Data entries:
+===+
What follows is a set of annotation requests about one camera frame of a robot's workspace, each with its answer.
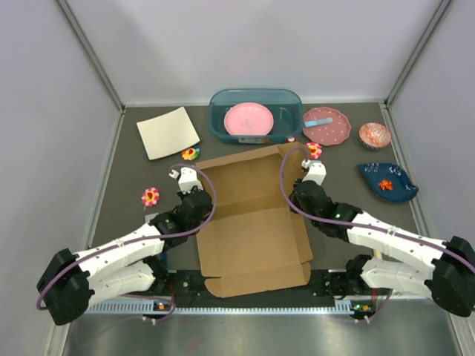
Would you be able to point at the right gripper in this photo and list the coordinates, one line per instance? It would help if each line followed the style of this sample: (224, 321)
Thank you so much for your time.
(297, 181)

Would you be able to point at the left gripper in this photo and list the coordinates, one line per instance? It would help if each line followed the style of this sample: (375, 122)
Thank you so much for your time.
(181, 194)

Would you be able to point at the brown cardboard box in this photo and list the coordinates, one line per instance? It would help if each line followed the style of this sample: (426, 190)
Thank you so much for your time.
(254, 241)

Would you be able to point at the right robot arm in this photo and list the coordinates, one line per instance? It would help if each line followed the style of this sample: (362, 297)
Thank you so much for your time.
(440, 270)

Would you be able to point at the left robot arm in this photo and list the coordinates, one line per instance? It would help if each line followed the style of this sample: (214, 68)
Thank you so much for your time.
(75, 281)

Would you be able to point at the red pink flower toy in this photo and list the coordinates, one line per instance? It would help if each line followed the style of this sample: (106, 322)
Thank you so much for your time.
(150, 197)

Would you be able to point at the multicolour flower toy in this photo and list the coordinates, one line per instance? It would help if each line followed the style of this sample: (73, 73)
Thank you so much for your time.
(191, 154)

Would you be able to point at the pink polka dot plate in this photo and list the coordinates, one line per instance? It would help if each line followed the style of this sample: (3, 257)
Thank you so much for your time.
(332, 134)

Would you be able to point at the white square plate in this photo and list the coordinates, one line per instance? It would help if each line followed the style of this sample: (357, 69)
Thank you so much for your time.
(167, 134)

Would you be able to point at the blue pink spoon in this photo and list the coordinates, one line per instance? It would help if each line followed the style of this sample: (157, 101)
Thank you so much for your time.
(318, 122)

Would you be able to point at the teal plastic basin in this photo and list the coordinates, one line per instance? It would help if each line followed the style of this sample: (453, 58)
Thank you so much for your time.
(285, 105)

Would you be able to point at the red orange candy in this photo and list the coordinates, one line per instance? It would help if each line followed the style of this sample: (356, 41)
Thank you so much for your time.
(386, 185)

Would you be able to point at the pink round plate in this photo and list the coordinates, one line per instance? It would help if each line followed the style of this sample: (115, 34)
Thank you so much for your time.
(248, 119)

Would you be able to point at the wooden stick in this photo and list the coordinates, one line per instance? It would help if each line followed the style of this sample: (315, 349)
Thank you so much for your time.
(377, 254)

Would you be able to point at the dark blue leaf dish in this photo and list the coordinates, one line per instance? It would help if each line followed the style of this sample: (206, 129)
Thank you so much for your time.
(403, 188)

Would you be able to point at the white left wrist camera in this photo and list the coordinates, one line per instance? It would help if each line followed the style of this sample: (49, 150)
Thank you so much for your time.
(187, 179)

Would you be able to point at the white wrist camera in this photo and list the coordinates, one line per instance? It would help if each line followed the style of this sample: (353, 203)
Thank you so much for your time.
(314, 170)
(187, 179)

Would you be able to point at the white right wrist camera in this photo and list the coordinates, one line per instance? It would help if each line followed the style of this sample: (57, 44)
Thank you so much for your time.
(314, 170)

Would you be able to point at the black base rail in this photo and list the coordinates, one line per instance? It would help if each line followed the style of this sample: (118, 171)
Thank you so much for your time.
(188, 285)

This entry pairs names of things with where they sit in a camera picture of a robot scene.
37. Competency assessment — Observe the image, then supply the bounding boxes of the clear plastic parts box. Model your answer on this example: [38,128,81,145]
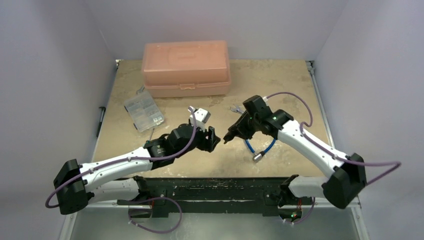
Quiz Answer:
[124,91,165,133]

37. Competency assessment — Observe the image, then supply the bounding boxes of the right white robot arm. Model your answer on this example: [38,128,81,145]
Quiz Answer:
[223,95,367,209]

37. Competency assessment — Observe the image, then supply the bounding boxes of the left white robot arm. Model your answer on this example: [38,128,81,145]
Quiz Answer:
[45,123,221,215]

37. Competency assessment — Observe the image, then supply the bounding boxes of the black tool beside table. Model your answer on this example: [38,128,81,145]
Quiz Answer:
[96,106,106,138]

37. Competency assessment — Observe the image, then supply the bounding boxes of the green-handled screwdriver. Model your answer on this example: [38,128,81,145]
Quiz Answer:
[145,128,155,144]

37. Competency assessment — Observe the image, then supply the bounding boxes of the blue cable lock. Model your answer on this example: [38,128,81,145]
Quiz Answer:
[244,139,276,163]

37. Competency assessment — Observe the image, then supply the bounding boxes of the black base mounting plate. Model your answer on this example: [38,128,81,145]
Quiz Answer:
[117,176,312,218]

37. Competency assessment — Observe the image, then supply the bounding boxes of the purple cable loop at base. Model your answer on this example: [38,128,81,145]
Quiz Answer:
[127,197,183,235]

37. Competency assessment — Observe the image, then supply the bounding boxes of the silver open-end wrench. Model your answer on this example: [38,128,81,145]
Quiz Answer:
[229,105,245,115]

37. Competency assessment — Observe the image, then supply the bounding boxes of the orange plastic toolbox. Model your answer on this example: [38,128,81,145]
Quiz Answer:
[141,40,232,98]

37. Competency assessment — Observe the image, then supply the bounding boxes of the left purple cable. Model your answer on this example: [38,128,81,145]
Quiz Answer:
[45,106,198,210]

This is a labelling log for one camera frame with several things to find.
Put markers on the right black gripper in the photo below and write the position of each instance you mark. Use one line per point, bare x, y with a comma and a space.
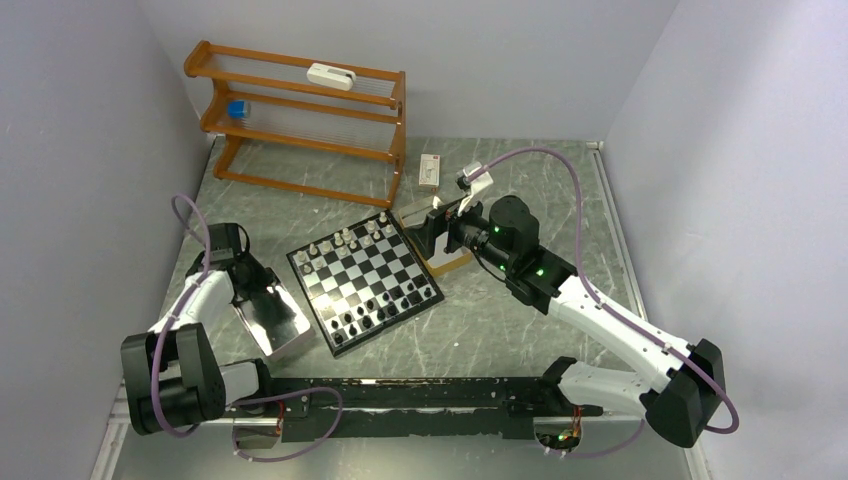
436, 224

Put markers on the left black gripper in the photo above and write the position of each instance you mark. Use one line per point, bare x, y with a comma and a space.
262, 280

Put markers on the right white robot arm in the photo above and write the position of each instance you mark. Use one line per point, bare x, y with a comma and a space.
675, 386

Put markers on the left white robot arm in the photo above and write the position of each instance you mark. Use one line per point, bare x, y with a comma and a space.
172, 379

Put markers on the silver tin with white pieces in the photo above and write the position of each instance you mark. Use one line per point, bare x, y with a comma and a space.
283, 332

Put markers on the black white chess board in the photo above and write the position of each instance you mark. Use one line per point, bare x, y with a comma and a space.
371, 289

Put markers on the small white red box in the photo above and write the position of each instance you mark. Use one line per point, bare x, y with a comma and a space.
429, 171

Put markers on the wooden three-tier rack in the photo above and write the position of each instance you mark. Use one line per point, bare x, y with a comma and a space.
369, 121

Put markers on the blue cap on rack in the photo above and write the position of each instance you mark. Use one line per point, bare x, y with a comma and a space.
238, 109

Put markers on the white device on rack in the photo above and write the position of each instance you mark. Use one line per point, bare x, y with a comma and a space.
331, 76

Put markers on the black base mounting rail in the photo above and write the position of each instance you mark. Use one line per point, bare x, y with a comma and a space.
+===+
__Task to complete__
Single out each line of the records above with the string "purple" in it, and copy it.

__Task output__
37. Competency assessment — Observe the image, then supply the bounding boxes of the purple cable loop at base. Model your answer on this example: [38,128,81,145]
37. Competency assessment — Observe the image, then supply the bounding boxes of the left purple cable. Model your answer on this example: [38,128,81,145]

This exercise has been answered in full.